A key observation is that the combined CC‑DC values are not equal to the sum of the separate relativistic and correlation contributions. Moreover, the order in which the “pure” corrections are added matters: adding the relativistic correction to the correlated non‑relativistic result yields a different total than adding the correlation correction to the relativistic Hartree‑Fock result. This non‑additivity demonstrates that relativistic effects modify the electronic wavefunction in a way that changes the magnitude and even the sign of correlation contributions, and vice‑versa. The authors quantify this by reporting Δ% values that range from +30 % (relativistic effect for Au) to –18 % (correlation effect for Pb) and show that the interaction can be either synergistic (Au, Hg, Tl) or partially canceling (Pb).
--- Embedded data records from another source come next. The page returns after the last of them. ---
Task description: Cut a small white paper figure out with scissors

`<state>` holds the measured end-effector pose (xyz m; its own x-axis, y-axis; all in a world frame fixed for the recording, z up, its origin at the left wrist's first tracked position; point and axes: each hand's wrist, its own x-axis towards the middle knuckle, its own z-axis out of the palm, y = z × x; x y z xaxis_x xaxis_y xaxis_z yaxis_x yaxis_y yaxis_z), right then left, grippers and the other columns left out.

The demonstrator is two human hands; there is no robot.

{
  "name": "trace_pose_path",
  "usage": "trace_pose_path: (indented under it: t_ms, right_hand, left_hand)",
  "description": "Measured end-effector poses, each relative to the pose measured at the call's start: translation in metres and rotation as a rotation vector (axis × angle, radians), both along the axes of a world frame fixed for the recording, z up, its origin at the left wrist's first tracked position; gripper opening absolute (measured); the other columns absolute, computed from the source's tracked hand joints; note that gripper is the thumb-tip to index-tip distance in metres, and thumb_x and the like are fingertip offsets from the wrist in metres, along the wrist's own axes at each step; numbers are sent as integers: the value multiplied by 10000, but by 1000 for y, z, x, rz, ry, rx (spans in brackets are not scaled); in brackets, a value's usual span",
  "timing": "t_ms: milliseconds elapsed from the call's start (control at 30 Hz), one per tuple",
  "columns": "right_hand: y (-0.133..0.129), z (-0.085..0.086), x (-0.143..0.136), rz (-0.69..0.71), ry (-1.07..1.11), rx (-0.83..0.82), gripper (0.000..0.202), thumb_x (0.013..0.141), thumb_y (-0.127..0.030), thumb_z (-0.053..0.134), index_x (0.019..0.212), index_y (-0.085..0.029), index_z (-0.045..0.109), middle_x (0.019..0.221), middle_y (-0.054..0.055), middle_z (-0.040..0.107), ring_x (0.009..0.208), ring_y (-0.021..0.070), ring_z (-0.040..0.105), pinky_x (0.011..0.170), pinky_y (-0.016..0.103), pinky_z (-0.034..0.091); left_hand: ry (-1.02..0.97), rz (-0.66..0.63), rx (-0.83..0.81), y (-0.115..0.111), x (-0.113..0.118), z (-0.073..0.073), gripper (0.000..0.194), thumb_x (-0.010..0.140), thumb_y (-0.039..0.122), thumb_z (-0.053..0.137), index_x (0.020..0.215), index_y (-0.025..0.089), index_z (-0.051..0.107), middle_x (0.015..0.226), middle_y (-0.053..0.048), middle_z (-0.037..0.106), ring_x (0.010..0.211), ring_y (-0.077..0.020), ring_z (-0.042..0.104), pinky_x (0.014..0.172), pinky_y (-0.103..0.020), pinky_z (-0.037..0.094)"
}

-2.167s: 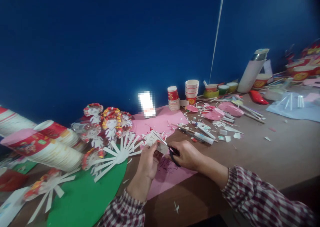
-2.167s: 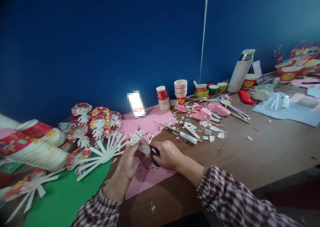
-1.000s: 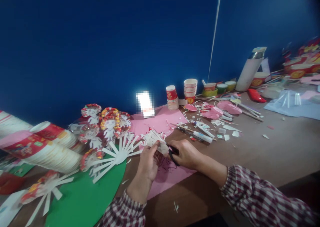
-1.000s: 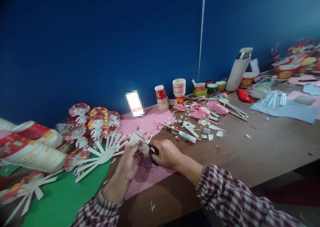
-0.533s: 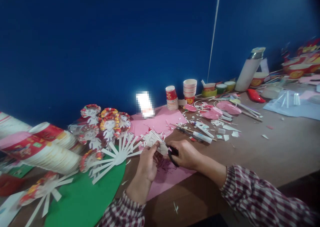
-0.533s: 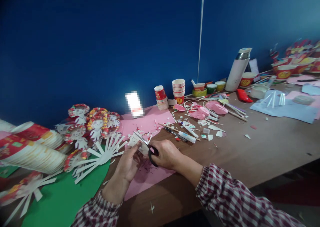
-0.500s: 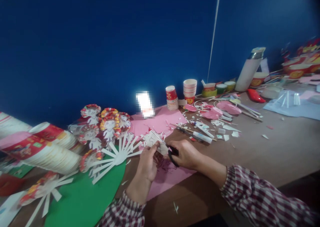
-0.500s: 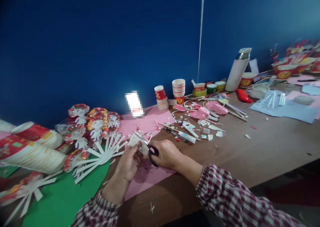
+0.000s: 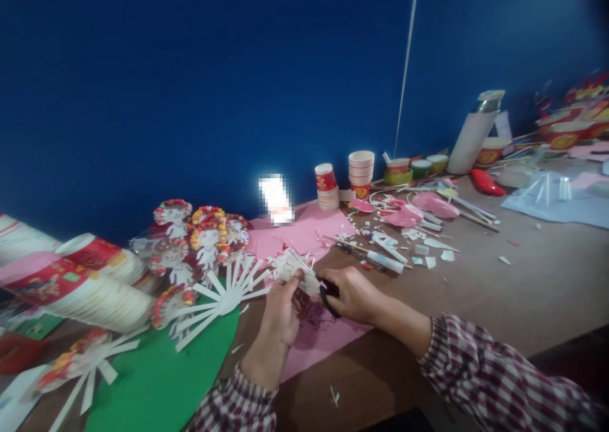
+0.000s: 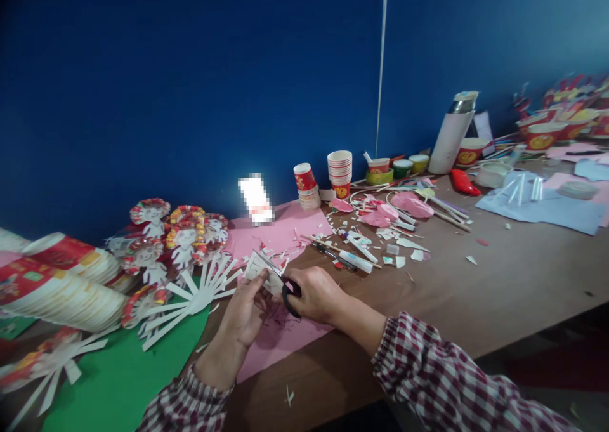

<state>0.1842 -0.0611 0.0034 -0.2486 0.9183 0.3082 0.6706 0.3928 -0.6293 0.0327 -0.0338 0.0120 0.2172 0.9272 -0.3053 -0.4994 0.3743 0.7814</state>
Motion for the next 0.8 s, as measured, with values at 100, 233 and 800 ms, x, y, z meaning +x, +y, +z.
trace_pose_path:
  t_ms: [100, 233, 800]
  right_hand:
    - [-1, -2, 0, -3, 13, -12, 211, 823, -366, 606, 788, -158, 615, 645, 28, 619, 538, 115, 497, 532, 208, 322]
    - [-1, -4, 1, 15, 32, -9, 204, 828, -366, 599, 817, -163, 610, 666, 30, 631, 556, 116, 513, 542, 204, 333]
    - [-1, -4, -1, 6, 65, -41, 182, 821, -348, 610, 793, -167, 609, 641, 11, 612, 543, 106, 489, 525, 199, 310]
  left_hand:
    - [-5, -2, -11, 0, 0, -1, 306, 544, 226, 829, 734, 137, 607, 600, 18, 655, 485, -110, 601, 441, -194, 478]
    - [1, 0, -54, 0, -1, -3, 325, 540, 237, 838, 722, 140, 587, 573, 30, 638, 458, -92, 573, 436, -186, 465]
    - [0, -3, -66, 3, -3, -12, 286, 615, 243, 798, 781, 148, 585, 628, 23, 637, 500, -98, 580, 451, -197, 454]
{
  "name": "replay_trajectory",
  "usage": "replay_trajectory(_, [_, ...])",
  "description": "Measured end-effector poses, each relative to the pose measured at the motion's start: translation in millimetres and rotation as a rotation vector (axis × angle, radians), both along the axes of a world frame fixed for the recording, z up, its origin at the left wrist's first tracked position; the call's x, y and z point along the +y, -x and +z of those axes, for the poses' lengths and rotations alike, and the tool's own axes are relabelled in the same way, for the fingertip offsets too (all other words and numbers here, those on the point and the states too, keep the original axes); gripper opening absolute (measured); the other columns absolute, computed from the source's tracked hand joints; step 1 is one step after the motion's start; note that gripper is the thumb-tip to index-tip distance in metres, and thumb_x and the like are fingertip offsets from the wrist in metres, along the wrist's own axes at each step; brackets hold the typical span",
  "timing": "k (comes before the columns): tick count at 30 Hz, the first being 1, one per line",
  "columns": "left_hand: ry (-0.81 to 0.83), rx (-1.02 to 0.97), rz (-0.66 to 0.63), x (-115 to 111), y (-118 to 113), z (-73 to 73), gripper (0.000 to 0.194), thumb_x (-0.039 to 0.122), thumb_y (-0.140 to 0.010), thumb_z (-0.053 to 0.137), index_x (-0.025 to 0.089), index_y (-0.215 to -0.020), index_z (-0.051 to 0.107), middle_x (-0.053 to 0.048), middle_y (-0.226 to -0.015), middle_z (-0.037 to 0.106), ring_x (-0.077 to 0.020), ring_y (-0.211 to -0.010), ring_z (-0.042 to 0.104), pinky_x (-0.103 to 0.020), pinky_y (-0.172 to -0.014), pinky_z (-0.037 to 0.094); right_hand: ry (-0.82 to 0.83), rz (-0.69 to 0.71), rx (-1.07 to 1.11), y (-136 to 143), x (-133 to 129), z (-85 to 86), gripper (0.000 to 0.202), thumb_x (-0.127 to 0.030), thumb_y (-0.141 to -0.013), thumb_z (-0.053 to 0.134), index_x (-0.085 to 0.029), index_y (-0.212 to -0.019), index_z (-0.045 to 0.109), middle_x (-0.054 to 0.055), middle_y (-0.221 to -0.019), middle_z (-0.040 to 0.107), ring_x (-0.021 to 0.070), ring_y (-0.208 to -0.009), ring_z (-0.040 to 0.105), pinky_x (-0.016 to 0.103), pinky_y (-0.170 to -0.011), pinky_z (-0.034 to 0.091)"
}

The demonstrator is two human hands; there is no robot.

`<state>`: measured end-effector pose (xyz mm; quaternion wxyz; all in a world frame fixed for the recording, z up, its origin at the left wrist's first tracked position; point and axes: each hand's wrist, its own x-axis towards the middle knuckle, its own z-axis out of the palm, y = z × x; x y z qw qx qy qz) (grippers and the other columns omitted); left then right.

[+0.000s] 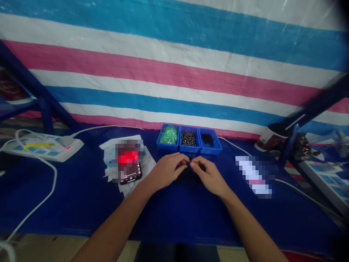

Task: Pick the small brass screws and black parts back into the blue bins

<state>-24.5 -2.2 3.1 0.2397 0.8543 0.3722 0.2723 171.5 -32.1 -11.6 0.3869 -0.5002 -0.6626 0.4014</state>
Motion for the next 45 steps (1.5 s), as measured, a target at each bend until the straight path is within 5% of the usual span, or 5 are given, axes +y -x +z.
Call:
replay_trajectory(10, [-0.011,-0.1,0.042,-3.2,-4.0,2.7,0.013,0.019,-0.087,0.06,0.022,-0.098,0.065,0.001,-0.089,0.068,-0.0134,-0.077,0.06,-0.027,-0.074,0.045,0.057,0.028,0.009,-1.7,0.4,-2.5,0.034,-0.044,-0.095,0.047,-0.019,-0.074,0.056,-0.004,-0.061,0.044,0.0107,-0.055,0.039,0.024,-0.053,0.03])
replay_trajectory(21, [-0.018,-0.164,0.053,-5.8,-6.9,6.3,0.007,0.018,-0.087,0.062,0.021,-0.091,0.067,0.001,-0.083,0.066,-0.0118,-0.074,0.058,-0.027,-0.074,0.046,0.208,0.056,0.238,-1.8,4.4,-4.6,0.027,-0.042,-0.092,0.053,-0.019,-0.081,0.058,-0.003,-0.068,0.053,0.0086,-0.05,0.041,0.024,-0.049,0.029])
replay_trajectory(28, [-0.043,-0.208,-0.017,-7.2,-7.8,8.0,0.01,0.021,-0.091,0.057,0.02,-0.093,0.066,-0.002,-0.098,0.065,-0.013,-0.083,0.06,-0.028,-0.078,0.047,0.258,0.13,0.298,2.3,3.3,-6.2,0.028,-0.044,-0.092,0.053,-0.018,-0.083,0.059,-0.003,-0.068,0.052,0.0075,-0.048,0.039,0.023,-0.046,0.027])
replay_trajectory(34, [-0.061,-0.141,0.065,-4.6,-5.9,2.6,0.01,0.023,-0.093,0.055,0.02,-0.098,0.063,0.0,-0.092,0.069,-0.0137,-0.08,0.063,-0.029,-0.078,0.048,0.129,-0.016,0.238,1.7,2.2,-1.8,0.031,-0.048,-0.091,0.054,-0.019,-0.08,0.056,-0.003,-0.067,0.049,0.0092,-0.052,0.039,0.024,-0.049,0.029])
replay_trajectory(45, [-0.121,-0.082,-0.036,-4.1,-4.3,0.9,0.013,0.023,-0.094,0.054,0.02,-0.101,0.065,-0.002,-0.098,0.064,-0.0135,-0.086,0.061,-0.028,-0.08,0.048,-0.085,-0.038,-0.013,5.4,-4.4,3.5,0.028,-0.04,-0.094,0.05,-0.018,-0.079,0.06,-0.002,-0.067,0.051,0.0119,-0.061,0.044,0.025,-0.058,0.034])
The paper also includes convergence tests: basis‑set enlargement from dyall.3zp to dyall.4zp changes ionization energies by ≤0.01 eV, and increasing the virtual‑orbital space from 82 to 143 orbitals alters the result by less than the second significant digit, confirming that the chosen computational protocol is near the basis‑set limit. Sensitivity to the number of correlated electrons is similarly small (≈0.1 % change for Hg when the correlated space is enlarged from 33 to 52 electrons).

In the discussion, the authors compare their findings with earlier work that treated relativistic and correlation effects separately, noting that those studies could not capture the observed non‑linear interplay. They argue that for heavy elements, especially those with valence p₃/₂ electrons, error cancellation can make a non‑relativistic HF calculation appear deceptively accurate, but this is accidental and not predictive. Consequently, reliable predictions of ionization energies, electron affinities, or spectroscopic constants for heavy atoms must be performed with a fully relativistic correlated method such as Dirac‑Coulomb CCSD(T).

The conclusions emphasize that (i) relativistic and correlation effects are intrinsically non‑additive, (ii) the magnitude and even the sign of each effect depend on the electronic configuration of the specific element, and (iii) future high‑accuracy modeling of heavy‑element chemistry and materials must treat both effects simultaneously. The study provides a comprehensive dataset for Au through Rn that can serve as a benchmark for method development and for assessing approximate relativistic or correlation schemes.